Your assignment ▸ What you return must be the complete listing, unchanged.

Recorded data ▸
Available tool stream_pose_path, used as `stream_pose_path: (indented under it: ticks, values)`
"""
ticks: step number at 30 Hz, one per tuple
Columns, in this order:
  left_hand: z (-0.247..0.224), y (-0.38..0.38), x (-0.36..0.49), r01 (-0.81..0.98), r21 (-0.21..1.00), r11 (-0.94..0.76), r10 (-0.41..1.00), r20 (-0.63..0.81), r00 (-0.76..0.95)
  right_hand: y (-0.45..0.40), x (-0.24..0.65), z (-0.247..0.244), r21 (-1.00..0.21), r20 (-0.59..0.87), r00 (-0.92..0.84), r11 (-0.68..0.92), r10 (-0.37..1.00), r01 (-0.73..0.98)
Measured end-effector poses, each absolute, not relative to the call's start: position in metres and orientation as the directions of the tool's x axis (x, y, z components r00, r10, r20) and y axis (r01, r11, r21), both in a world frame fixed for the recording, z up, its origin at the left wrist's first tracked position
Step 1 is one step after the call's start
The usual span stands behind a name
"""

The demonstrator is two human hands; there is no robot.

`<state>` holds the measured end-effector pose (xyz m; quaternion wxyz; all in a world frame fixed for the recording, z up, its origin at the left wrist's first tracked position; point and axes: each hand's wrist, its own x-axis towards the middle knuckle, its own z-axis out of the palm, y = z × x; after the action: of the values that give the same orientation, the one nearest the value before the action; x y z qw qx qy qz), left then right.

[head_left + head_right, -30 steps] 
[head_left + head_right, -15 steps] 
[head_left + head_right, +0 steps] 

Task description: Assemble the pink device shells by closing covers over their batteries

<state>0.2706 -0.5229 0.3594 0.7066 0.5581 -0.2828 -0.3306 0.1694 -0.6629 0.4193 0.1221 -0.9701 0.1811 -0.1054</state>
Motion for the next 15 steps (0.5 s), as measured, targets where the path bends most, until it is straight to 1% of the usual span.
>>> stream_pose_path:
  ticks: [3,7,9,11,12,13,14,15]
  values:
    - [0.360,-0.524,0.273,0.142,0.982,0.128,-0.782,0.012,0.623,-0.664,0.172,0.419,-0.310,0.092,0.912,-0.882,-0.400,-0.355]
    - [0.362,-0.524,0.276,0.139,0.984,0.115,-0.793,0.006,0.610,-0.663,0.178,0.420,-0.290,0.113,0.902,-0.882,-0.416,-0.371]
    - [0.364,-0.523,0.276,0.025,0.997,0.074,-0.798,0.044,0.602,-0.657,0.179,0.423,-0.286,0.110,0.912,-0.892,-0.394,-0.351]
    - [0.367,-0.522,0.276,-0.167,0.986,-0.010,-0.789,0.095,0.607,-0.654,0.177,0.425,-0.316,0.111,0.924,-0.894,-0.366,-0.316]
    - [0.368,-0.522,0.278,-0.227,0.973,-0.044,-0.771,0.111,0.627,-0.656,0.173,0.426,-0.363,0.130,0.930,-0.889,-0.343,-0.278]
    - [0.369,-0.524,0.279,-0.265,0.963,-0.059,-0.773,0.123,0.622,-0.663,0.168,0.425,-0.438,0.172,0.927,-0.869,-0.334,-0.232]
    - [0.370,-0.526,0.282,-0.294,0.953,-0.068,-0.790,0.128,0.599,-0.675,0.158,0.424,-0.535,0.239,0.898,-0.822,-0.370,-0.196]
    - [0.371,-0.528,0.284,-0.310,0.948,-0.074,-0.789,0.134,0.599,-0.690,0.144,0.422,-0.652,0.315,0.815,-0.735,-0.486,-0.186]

Solution ▸
Available tool stream_pose_path, used as `stream_pose_path: (indented under it: ticks, values)`
"""
ticks: step number at 30 Hz, one per tuple
Columns, in this order:
  left_hand: z (-0.247..0.224), y (-0.38..0.38), x (-0.36..0.49), r01 (-0.81..0.98), r21 (-0.21..1.00), r11 (-0.94..0.76), r10 (-0.41..1.00), r20 (-0.63..0.81), r00 (-0.76..0.95)
  right_hand: y (-0.45..0.40), x (-0.24..0.65), z (-0.247..0.244), r21 (-1.00..0.21), r20 (-0.59..0.87), r00 (-0.92..0.84), r11 (-0.68..0.92), r10 (-0.37..1.00), r01 (-0.73..0.98)
Measured end-effector poses, each absolute, not relative to the call's start: position in metres and orientation as the directions of the tool's x axis (x, y, z components r00, r10, r20) and y axis (r01, r11, r21), both in a world frame fixed for the recording, z up, its origin at the left wrist's first tracked position
Step 1 is one step after the call's start
The usual span stands behind a name
"""

The demonstrator is two human hands; there is no robot.

`<state>` holds the measured end-effector pose (xyz m; quaternion wxyz; all in a world frame fixed for the recording, z up, its origin at the left wrist's first tracked position; point and axes: each hand's wrist, its own x-axis towards the middle knuckle, its own z-axis out of the palm, y = z × x; after the action: of the values that give the same orientation, the one nearest the value before the action; x y z qw qx qy qz), left then right.

[head_left + head_right, -30 steps] 
[head_left + head_right, -15 steps] 
[head_left + head_right, +0 steps] 

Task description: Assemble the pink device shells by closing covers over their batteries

<state>0.2706 -0.5229 0.3594 0.7066 0.5581 -0.2828 -0.3306 0.1694 -0.6629 0.4193 0.1221 -0.9701 0.1811 -0.1054</state>
Motion for the next 15 steps (0.5 s), as measured, targets where the path bends most, until it is straight to 1% of the usual span.
>>> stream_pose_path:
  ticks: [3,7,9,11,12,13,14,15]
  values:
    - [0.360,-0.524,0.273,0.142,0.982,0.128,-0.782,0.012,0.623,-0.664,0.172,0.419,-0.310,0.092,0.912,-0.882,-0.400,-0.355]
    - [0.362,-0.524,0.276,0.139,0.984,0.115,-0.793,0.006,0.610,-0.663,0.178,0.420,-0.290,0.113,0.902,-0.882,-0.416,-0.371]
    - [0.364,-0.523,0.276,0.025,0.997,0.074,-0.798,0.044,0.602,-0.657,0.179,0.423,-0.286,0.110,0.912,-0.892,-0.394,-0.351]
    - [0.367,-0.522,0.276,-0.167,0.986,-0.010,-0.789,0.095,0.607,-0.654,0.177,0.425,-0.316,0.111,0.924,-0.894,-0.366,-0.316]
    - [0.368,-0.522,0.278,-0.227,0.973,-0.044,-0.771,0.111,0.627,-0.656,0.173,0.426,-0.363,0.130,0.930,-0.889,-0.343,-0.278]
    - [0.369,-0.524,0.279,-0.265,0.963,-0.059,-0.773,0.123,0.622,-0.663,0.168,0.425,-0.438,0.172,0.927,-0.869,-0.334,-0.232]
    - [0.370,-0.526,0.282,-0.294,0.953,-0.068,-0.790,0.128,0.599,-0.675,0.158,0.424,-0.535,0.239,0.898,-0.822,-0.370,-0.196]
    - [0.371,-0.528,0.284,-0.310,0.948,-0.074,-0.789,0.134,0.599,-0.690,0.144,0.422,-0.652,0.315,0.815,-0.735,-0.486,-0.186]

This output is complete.